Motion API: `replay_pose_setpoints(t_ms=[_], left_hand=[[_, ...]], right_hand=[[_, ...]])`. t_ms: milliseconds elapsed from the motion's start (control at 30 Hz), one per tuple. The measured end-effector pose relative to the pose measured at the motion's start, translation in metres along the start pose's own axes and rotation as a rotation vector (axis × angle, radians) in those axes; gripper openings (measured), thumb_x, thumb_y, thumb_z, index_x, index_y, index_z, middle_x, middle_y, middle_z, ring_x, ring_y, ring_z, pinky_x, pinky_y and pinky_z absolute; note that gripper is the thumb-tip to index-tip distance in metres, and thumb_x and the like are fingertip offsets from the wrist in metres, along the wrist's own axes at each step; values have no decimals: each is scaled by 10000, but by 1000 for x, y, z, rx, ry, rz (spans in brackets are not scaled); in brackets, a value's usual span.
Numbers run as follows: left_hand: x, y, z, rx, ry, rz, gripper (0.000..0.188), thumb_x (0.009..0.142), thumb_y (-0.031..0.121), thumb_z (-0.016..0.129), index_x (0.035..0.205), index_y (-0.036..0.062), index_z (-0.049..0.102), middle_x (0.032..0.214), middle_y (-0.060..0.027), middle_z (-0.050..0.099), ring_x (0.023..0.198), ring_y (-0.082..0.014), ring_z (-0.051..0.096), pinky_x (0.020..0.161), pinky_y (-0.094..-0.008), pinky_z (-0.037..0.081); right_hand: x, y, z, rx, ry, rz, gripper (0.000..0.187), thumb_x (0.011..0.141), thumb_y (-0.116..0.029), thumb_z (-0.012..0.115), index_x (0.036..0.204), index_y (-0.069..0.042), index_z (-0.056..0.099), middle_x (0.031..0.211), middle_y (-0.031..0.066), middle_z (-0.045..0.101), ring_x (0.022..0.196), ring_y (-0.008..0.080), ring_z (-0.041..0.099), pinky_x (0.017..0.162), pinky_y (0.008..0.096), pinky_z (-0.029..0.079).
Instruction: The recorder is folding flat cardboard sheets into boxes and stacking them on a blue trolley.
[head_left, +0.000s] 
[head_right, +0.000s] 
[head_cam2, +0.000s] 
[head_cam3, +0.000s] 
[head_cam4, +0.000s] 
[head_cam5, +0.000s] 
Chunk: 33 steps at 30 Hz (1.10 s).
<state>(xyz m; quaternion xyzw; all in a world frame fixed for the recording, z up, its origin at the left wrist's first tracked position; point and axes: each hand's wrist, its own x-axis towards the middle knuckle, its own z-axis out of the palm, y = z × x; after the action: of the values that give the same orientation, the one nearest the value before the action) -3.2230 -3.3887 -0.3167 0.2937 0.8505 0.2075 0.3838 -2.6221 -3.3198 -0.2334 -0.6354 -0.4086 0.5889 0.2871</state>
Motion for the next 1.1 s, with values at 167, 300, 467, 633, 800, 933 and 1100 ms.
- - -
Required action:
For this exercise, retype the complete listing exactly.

Exercise solution:
Motion API: `replay_pose_setpoints(t_ms=[_], left_hand=[[_, ...]], right_hand=[[_, ...]])`. t_ms: milliseconds elapsed from the motion's start (control at 30 Hz), one per tuple. The measured end-effector pose relative to the pose measured at the motion's start, translation in metres along the start pose's own axes and rotation as a rotation vector (axis × angle, radians) in those axes; gripper openings (measured), thumb_x, thumb_y, thumb_z, index_x, index_y, index_z, middle_x, middle_y, middle_z, ring_x, ring_y, ring_z, pinky_x, pinky_y and pinky_z absolute; note that gripper is the thumb-tip to index-tip distance in metres, and thumb_x and the like are fingertip offsets from the wrist in metres, along the wrist's own axes at each step; values have no decimals: each is scaled by 10000, but by 1000 for x, y, z, rx, ry, rz (spans in brackets are not scaled); in brackets, a value's usual span.
Numbers run as follows: left_hand: x, y, z, rx, ry, rz, gripper (0.000..0.188), thumb_x (0.009..0.142), thumb_y (-0.031..0.121), thumb_z (-0.016..0.129), index_x (0.035..0.205), index_y (-0.036..0.062), index_z (-0.049..0.102), middle_x (0.032..0.214), middle_y (-0.060..0.027), middle_z (-0.050..0.099), ring_x (0.023..0.198), ring_y (-0.082..0.014), ring_z (-0.051..0.096), pinky_x (0.020..0.161), pinky_y (-0.094..-0.008), pinky_z (-0.037..0.081); right_hand: x, y, z, rx, ry, rz, gripper (0.000..0.187), thumb_x (0.011..0.141), thumb_y (-0.116..0.029), thumb_z (-0.012..0.115), index_x (0.036..0.204), index_y (-0.069..0.042), index_z (-0.056..0.099), middle_x (0.031..0.211), middle_y (-0.031..0.066), middle_z (-0.045..0.101), ring_x (0.022..0.196), ring_y (-0.008..0.080), ring_z (-0.041..0.099), pinky_x (0.017..0.162), pinky_y (0.008..0.096), pinky_z (-0.029..0.079).
Instruction: The recorder is folding flat cardboard sheets into boxes and stacking them on a blue trolley.
[head_left, +0.000s] 
[head_right, +0.000s] 
[head_cam2, +0.000s] 
[head_cam3, +0.000s] 
[head_cam4, +0.000s] 
[head_cam5, +0.000s] 
Chunk: 33 steps at 30 Hz (1.10 s).
<state>(xyz m; quaternion xyzw; all in a world frame fixed for the recording, z up, its origin at the left wrist's first tracked position; point and axes: each hand's wrist, its own x-axis towards the middle knuckle, its own z-axis out of the palm, y = z × x; after the action: of the values that give the same orientation, the one nearest the value before the action) -3.2230 -3.3887 -0.3167 0.2937 0.8505 0.2075 0.3838 -2.6221 -3.3198 -0.2334 -0.6354 -0.4086 0.5889 0.2871</state>
Motion for the next 1.1 s, with values at 167, 300, 467, 633, 800, 933 and 1100 ms.

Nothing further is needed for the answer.